### Input material
───

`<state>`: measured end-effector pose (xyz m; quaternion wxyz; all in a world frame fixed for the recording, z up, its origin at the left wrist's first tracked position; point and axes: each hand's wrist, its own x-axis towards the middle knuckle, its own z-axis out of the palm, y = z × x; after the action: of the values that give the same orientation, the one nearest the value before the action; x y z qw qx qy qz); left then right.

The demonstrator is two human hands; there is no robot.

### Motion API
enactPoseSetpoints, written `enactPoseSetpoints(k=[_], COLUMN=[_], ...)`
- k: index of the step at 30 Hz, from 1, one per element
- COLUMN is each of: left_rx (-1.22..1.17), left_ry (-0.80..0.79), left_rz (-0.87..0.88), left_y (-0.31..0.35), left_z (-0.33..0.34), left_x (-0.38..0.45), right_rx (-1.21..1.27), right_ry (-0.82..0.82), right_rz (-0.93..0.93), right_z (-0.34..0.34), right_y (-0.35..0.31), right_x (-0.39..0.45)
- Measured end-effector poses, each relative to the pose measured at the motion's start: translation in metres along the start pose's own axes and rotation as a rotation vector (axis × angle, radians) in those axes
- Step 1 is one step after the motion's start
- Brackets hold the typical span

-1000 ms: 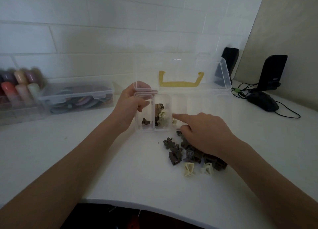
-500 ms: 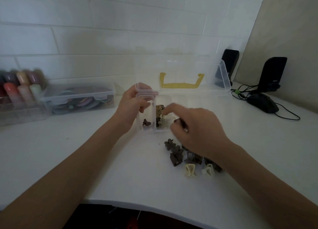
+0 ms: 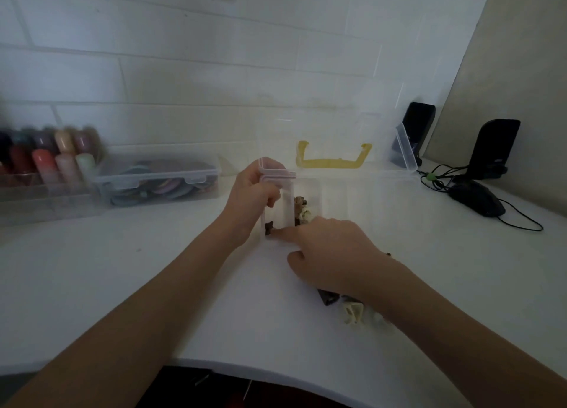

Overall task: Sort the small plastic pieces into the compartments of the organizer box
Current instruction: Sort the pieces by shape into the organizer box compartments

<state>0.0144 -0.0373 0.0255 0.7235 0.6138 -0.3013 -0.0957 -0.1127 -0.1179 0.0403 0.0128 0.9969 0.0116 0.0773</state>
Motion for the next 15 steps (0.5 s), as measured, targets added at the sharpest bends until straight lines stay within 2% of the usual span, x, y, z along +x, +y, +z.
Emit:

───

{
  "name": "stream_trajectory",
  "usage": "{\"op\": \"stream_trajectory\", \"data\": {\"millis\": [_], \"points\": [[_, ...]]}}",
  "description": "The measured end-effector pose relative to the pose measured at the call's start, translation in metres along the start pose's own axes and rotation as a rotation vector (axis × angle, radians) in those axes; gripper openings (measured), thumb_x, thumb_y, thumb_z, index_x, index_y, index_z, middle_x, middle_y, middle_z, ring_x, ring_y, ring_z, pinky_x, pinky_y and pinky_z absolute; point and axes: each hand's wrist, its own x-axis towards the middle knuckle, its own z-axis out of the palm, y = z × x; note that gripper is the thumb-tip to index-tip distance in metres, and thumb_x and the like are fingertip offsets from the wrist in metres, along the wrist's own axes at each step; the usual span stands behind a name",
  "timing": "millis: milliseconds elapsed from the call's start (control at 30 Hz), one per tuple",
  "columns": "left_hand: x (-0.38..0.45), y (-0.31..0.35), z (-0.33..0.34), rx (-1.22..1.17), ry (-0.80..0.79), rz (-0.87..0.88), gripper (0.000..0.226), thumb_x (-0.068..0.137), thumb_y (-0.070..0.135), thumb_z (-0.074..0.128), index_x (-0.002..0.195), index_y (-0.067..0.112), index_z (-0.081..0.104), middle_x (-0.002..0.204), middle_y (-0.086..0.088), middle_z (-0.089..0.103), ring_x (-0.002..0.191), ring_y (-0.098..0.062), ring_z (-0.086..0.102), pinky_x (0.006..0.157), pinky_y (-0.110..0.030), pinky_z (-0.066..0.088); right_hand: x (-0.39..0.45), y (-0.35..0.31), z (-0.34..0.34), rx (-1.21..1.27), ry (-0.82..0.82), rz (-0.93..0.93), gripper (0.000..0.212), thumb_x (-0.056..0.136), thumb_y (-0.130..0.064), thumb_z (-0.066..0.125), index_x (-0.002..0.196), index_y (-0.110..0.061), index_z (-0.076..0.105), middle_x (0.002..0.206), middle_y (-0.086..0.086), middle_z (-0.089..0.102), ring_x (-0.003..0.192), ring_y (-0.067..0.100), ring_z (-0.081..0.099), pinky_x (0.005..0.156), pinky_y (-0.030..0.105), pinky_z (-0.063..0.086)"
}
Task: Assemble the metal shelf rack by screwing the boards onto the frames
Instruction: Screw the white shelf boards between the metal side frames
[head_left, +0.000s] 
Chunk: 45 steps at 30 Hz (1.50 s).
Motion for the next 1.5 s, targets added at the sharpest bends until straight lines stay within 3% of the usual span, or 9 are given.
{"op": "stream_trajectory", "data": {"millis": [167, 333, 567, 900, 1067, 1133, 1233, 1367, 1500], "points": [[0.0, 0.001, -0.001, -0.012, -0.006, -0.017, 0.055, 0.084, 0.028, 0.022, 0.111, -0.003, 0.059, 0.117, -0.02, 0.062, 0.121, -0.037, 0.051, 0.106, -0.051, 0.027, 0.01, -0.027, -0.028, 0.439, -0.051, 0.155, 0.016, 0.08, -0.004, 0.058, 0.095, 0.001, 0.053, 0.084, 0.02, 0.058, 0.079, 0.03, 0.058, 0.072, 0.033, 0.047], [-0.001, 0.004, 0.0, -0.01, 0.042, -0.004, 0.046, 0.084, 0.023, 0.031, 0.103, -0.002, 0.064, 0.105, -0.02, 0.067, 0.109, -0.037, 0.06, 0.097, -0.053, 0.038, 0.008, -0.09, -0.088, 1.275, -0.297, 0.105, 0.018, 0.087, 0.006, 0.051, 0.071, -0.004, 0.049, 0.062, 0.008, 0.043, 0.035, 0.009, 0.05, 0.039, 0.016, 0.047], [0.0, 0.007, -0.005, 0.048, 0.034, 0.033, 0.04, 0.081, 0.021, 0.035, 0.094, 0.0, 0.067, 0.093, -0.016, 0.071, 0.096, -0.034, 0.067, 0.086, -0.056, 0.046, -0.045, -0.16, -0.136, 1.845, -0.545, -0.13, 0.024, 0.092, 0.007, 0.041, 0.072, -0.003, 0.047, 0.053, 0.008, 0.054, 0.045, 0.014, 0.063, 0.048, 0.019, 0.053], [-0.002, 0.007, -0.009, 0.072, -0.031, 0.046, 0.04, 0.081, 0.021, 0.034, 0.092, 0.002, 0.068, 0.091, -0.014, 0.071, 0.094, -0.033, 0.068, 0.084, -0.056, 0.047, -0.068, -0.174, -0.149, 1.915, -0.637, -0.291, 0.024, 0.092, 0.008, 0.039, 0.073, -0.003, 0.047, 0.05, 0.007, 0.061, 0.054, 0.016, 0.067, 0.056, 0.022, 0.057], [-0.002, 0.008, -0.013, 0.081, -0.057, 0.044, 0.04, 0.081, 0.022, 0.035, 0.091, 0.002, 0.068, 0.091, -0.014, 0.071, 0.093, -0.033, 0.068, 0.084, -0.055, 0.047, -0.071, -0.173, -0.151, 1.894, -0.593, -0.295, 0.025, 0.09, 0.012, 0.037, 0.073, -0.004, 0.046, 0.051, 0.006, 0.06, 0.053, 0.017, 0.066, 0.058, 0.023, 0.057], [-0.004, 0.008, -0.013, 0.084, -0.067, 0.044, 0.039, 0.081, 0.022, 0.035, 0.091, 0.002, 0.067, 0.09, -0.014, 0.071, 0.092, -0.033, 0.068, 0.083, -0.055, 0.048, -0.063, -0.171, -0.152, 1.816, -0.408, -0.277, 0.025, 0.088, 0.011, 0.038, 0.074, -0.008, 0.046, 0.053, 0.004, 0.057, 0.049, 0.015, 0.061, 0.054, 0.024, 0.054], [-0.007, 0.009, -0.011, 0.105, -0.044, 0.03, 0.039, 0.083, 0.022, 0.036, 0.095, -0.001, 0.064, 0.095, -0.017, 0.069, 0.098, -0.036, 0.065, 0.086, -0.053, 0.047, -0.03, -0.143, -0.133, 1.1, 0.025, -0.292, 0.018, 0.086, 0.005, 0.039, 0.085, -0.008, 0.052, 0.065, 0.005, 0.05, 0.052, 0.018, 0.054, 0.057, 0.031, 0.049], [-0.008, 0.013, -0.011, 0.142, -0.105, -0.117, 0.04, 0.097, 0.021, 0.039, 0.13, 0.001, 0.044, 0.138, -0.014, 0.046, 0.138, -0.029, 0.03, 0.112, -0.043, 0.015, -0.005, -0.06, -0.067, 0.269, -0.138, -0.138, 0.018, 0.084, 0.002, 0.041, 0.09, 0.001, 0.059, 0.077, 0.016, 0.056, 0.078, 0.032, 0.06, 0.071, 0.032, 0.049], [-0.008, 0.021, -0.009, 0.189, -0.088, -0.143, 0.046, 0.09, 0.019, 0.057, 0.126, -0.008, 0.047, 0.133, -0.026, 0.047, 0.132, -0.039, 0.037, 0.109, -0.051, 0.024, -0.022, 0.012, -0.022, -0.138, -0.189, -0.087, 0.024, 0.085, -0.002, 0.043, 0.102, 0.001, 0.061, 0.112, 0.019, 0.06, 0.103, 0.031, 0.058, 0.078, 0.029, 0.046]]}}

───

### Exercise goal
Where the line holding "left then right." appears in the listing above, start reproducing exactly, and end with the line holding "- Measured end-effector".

### Problem solution
`<state>`: measured end-effector pose (xyz m; quaternion wxyz; all in a world frame fixed for the recording, z up, its origin at the left wrist's first tracked position; point and axes: each hand's wrist, its own x-axis towards the middle knuckle, its own z-axis out of the palm, y = z × x; after the action: of the values that give the same orientation, the one nearest the value before the action; x y z qw qx qy qz); left then right.

The demonstrator is two human hands; there is no robot.

### Motion API
enactPoseSetpoints, written `enactPoseSetpoints(k=[_], COLUMN=[_], ...)`
- k: index of the step at 30 Hz, from 1, one per element
- COLUMN is each of: left_rx (-1.22..1.17), left_ry (-0.80..0.79), left_rz (-0.87..0.88), left_y (-0.31..0.35), left_z (-0.33..0.34), left_x (-0.38..0.45), right_rx (-1.21..1.27), right_ry (-0.82..0.82), right_rz (-0.93..0.93), right_z (-0.34..0.34), right_y (-0.35..0.31), right_x (-0.39..0.45)
- Measured end-effector poses, each relative to the pose measured at the motion's start: translation in metres along the start pose's own axes and rotation as a rotation vector (axis × angle, radians) in those axes

The required output has been given.